Here, we demonstrate a switchable reflection modulator operating in mid-IR frequencies using hyperbolic metamaterial based on graphene. By modulating its conductivity (via tuning of the chemical potential) or changing the number of graphene monolayers, a modulation of the elliptic/type II topological transition is obtained. Thus, we designed three stacks containing one, three, and six graphene monolayer. The electrical tunability is reported by means of modification of the chemical potential. In addition, the influence of the incidence angle on the reflectance is investigated to obtain a sharp edge filter. Furthermore, an active behavior of the reflection modulator, type II hyperbolic dispersion, and elliptic dispersion has been verified by means of dispersion diagrams for specific TE/TM propagation modes.

2. Theoretical model

The finite difference time domain (FDTD) method implemented in Lumerical FDTD Solutions software has been adopted to simulate the active response of a graphene-based reflection modulator. In addition, to ensure the stability and accuracy of the computational algorithm, the Bloch boundary condition, as well as the smallest possible spatial grid size of 1 nm was chosen. The proposed structure is illustrated in Fig. 1. In our approach, the designed device is based on alternating subwavelength layers of graphene and dielectric, which are described by thicknesses t_g, t_d, and permittivities ɛ_g, ɛ_d, respectively. Both thicknesses have been selected in such way that hyperbolic dispersion may occur. It is noteworthy that the thickness of a single graphene monolayer (1MG) was set in the numerical simulations as t_g = 0.35 nm.
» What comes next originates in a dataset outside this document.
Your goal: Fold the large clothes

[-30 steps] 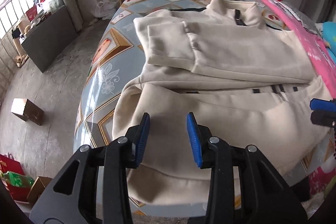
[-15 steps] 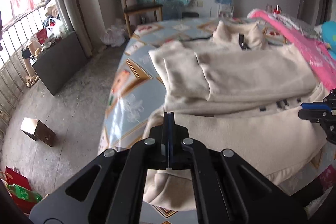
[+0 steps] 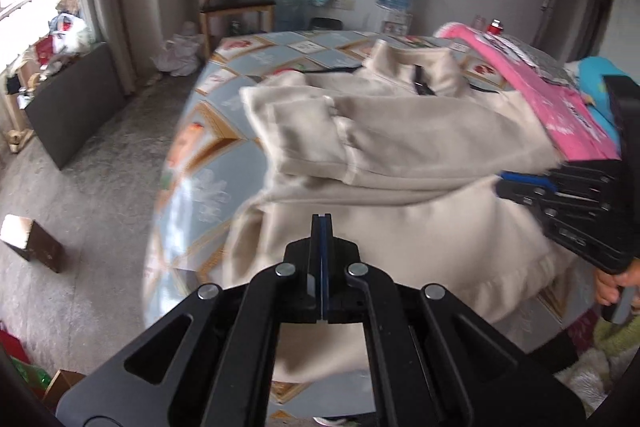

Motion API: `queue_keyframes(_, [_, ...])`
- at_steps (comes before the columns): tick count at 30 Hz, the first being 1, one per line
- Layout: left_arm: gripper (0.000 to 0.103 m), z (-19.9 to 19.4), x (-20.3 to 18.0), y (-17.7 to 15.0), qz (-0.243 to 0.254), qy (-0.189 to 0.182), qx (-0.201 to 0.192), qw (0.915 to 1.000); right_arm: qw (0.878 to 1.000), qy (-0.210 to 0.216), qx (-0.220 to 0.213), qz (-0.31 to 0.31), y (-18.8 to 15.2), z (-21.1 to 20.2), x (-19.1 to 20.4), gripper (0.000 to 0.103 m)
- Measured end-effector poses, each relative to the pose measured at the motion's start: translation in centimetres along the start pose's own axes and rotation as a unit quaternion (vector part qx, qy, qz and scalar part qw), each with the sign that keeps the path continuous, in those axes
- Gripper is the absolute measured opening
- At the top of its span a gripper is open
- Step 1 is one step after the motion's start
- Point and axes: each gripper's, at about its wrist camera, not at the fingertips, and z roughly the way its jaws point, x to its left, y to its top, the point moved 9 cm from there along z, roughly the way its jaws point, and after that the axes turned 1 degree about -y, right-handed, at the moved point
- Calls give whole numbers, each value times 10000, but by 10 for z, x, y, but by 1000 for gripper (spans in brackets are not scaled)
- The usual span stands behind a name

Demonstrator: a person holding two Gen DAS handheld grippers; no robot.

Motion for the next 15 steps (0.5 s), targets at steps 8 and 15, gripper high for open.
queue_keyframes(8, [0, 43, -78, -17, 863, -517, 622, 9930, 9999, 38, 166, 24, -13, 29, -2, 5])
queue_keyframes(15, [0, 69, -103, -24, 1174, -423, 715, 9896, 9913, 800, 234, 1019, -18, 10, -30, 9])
Fig. 1. Scheme of modeled hyperbolic metamaterial.

Download Full Size | PDF

In our study, the anisotropy of HMM at a subwavelength scale is described on the basis of diagonal components of the permittivity tensor: $\bar{\bar{\varepsilon }} = [{{\varepsilon_{xx}},{\varepsilon_{yy}},{\varepsilon_{zz}}} ]$, where their values are: ${\varepsilon _{xx}} = {\varepsilon _{yy}} = {\varepsilon _\parallel }$, and ${\varepsilon _{zz}} = {\varepsilon _ \bot }$, and they can be determined employing effective medium theory [33,41,42]:

(1)$${\varepsilon _\parallel } = \frac{{{t_g}{\varepsilon _g} + {t_d}{\varepsilon _d}}}{{{t_g} + {t_d}}}, $$

(2)$${\varepsilon _ \bot } = \frac{{{\varepsilon _g}{\varepsilon _d}({{t_g} + {t_d}} )}}{{{t_g}{\varepsilon _d} + {t_d}{\varepsilon _g}}}. $$

The dielectric thickness was equal to ${t_d} = 100\; \textrm{nm}$, and the dielectric permittivity ${\varepsilon _d}$ has been taken from the Lumerical’s materials database [43]. Because the graphene’s thickness is negligible in the whole stacks structure, it is plausible to approximate the permittivity as ${\varepsilon _ \bot } \cong {\varepsilon _d}$. However, the permittivity in plane (x-y plane) varies with the frequencies, thus, the latter effective permittivity for the graphene can be written as [33,41,42]:

(3)$${\varepsilon _g} = 1 + i\frac{{\sigma ({\omega ,\varGamma ,{\mu_c},T} )}}{{\omega {\varepsilon _0}{t_g}}}, $$

where ${\varepsilon _0}$ is the permittivity of the vacuum and $\sigma $ is the conductivity of a graphene single layer.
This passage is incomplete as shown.